Carlos Paredes. «Sou um homem que toca guitarra … que tem isso?»

Cedo se uniu à guitarra e como ela formou um corpo único, exprimindo por sons o Portugal ‘terra e raiz’, o Portugal embarcado, a Pátria-Saudade de Teixeira de Pascoaes, não esquecendo as notas trágicas do ‘Portugal Ninguém’ de Garrett.  

A 16 de Fevereiro de um ano particularmente desassossegado do século XX português nascia em Coimbra um menino que havia de trazer ao seu país um património artístico capaz de ombrear com o legado monumental que a História lhe deixara.

Executante superior da guitarra portuguesa, genial criador de música popular, de sabor erudito, Carlos Paredes deixou uma obra musical que muitos têm colocado ao nível do Mosteiro dos Jerónimos.

Da mãe, a quem ficou a dever a consciência política que o conduziu à filiação no Partido Comunista Português, recebeu uma sensibilidade que o relacionou profundamente com a cultura portuguesa; do pai, esse grande mestre da guitarra de Coimbra que foi Artur Paredes, herdou o talento musical acumulado ao longo de gerações sucessivas, impondo, pela sua forte personalidade artística, um novo estilo interpretativo (afastado do «pieguismo langoroso» a que geralmente a guitarra portuguesa estava associada) que o converteu, senão num símbolo da portugalidade, num símbolo deste instrumento, a atraí-lo desde muito cedo.
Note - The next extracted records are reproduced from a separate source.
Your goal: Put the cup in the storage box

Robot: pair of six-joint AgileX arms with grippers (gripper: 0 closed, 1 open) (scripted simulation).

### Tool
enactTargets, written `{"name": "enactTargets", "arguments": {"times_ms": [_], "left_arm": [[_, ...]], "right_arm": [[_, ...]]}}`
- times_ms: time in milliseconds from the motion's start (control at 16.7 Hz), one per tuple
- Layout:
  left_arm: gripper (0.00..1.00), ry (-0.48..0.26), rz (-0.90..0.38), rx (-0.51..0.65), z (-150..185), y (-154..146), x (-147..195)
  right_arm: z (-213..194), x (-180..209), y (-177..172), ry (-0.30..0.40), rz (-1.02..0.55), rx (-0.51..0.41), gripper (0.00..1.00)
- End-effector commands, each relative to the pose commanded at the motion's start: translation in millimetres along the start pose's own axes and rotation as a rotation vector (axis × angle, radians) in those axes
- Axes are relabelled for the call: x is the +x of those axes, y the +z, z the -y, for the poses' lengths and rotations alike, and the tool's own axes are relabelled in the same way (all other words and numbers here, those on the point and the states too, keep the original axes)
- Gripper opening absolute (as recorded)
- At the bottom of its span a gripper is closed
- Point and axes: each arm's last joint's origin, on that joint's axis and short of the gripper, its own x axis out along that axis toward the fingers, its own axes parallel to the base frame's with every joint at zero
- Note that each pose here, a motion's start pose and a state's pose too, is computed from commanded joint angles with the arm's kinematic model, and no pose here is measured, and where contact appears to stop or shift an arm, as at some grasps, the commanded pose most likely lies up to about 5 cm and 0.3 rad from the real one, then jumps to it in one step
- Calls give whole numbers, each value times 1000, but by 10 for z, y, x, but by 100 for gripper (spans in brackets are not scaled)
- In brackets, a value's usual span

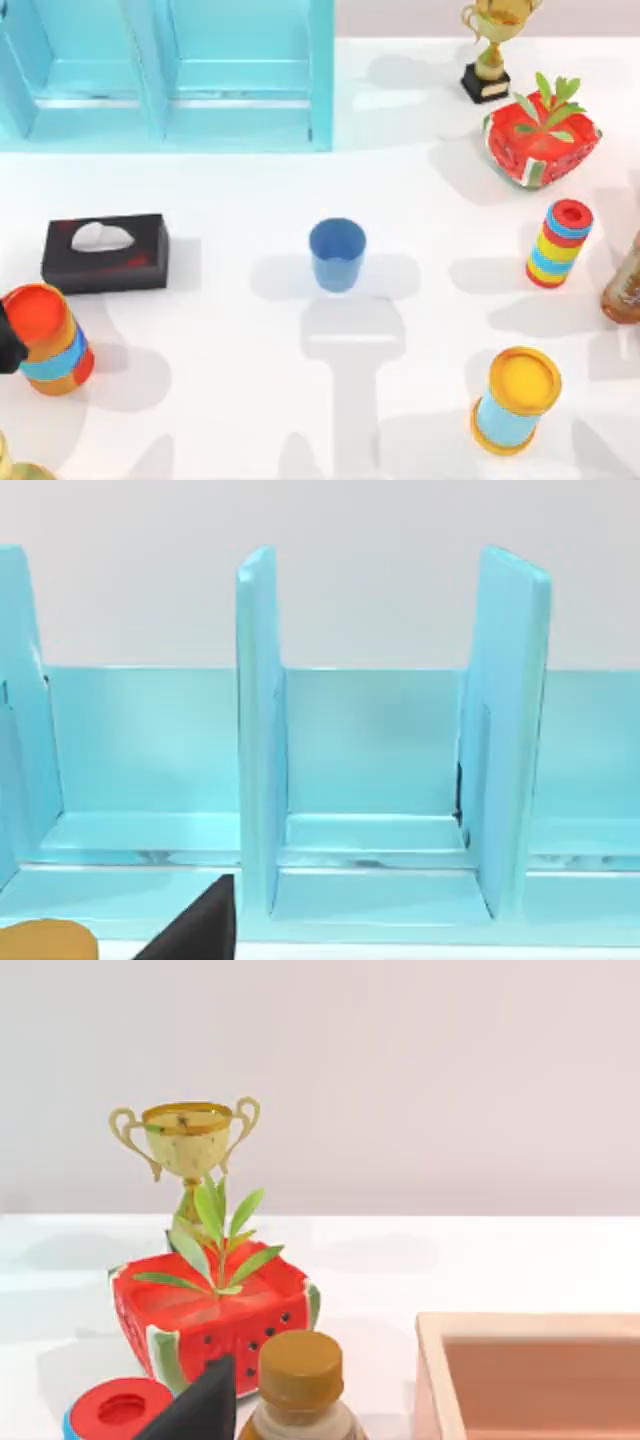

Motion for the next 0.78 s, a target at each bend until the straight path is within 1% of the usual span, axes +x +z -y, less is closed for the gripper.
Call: {"name": "enactTargets", "arguments": {"times_ms": [180, 360, 600, 780], "left_arm": [[100, 0, 0, 0, 0, 0, 0], [100, 0, 0, 0, 0, 0, 0], [100, 0, 0, 0, 0, 0, 0], [100, 0, 0, 0, 0, 0, 0]], "right_arm": [[-3, 0, 18, 2, -5, 3, 100], [-30, 8, 181, 23, -50, 27, 100], [-119, 104, 629, 76, -185, 89, 100], [-252, 310, 1051, 121, -333, 141, 100]]}}
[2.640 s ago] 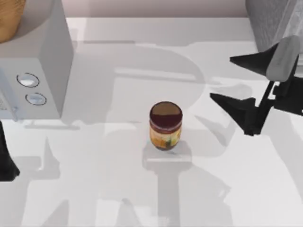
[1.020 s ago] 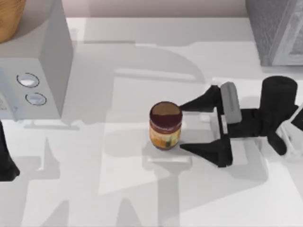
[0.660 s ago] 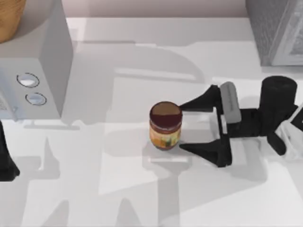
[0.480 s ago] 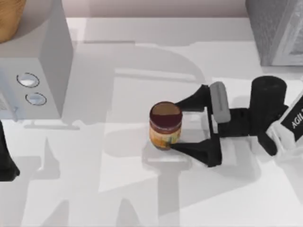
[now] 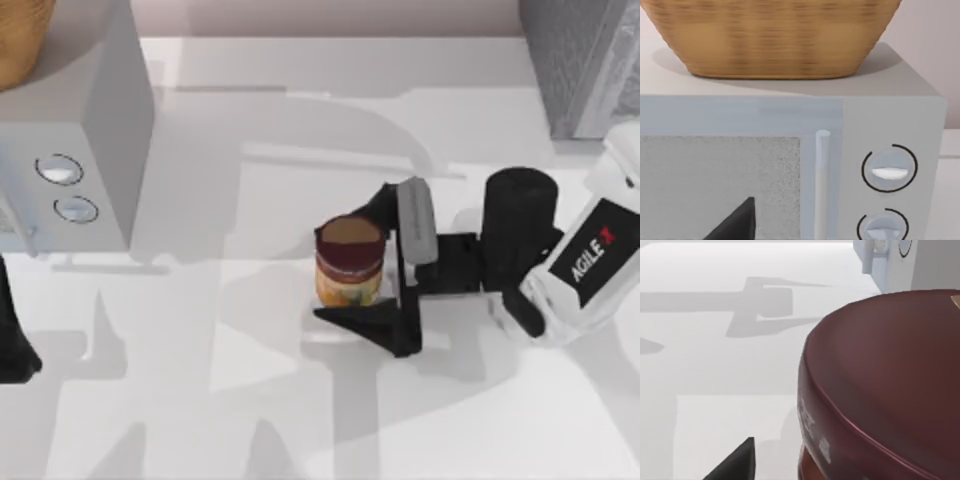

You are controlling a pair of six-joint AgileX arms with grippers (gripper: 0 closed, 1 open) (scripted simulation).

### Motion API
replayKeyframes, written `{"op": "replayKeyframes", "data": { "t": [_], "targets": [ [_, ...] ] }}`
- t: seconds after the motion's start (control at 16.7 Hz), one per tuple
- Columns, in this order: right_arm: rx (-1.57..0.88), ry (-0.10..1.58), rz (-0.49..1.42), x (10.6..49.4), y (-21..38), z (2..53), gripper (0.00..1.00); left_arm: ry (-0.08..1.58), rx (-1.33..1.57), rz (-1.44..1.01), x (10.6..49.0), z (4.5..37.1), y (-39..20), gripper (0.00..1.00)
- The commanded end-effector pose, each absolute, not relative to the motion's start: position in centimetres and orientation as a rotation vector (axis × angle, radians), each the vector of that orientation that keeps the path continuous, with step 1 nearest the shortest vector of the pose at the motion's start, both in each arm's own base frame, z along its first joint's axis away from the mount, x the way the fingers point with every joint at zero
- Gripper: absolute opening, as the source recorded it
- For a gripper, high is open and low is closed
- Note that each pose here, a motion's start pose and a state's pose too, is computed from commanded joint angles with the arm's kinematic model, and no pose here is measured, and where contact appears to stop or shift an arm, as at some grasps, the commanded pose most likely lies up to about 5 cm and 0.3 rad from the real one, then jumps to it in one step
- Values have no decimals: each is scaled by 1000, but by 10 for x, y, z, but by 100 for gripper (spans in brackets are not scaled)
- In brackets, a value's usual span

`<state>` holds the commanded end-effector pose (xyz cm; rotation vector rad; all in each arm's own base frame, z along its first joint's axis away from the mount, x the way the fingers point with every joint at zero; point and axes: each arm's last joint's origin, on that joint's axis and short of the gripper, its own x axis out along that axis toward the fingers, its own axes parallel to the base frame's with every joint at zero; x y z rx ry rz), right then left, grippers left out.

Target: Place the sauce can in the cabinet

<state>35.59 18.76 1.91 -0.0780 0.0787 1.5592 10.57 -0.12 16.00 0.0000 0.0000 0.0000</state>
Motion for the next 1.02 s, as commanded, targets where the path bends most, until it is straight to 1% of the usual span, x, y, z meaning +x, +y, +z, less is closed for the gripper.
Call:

À guitarra, de que os seus dedos sábios conheciam os mais íntimos recantos (não fosse Carlos Paredes um dos seus mais persistentes investigadores), se uniu desde a primeira infância e com ela formou um corpo único, exprimindo por sons o Portugal ‘terra e raiz’, ético e comunitário, o Portugal embarcado, desejoso de mais ondas e mais mundo, a Pátria Saudade de Teixeira de Pascoaes, numa comunicabilidade sem limites, que não esquece as notas trágicas do ‘Portugal Ninguém’ de Almeida Garrett. 

Ao violino dos anos da sua formação musical, já em Lisboa, cidade onde prossegue os seus estudos e onde frequentará o Instituto Superior Técnico, sem, no entanto, concluir a licenciatura, não se ajeitará o autor de Guitarra Portuguesa (1967), obra marcante, a aliar uma notável inspiração criadora a um virtuosismo estonteante. «Perdeu-se um violinista mas ganhou-se o melhor guitarrista» – terá dito o pai, em jeito de desfecho de uma experiência não pacífica. Deveria ter dito: ganhou-se o melhor guitarrista da história da música portuguesa.

Os seus primeiros passos profissionais deram-se em 1960 com o convite para compor a banda sonora da curta-metragem Rendas de Metais Preciosos, de Cândido Costa Pinto, sobre filigranas portuguesas. Neste trabalho, na sequência do qual gravará o seu primeiro disco (EP Carlos Paredes, 1962), faz-se acompanhar por Fernando Alvim, dando assim início a uma colaboração que duraria quase 25 anos. Em 1984 passaria a ser acompanhado por Luísa Amaro, sua companheira no palco e na vida.

A cadeira foi um móvel omnipresente na vida de Carlos Paredes, iluminada pela sua presença generosa nos espaços restritos que convinham a uma época em que a ditadura apertava as suas tenazes, em colectividades e pequenos espaços do Portugal pós-25 de Abril que percorreu de ponta a ponta, ou nas grandes salas de concerto, em múltiplas actuações ao vivo, pouco visível atrás da secretária onde exerceu funções administrativas no Ministério da Saúde entre 1949 e 1958. Preso pela PIDE neste mesmo ano, expulso do funcionalismo público por pertencer ao Partido Comunista, Carlos Paredes passa a exercer a profissão de delegado de propaganda médica. Em Outubro de 1974, já reintegrado nos quadros do Hospital de S. José, é várias vezes confrontado com a questão da profissionalização: «gosto demasiado da música para viver às custas dela.»

A doença incapacitante vem em 1992 abalar-lhe a vida e interromper-lhe a carreira. A guitarra, agora apenas olhada, será até ao fim uma parceira de afectos, a sua companheira inseparável: «Se eu tiver de morrer, morrerá comigo a minha guitarra». Carlos Paredes esqueceu-se de que Verdes Anos (1963), Movimento Perpétuo (1972), Espelho de Sons (1988), obras fundamentais de uma discografia que contém a marca rara da genialidade, não lhes podiam já dar a morte. Quem os quiser encontrar procure-os também entre os amigos: É preciso um País (1975, com Manuel Alegre), Meu País – Canções (1970, com a cantora Cecília de Melo), Invenções Livres (1986, com António Victorino d’Almeida), Dialogues (1990, com Charlie Haden).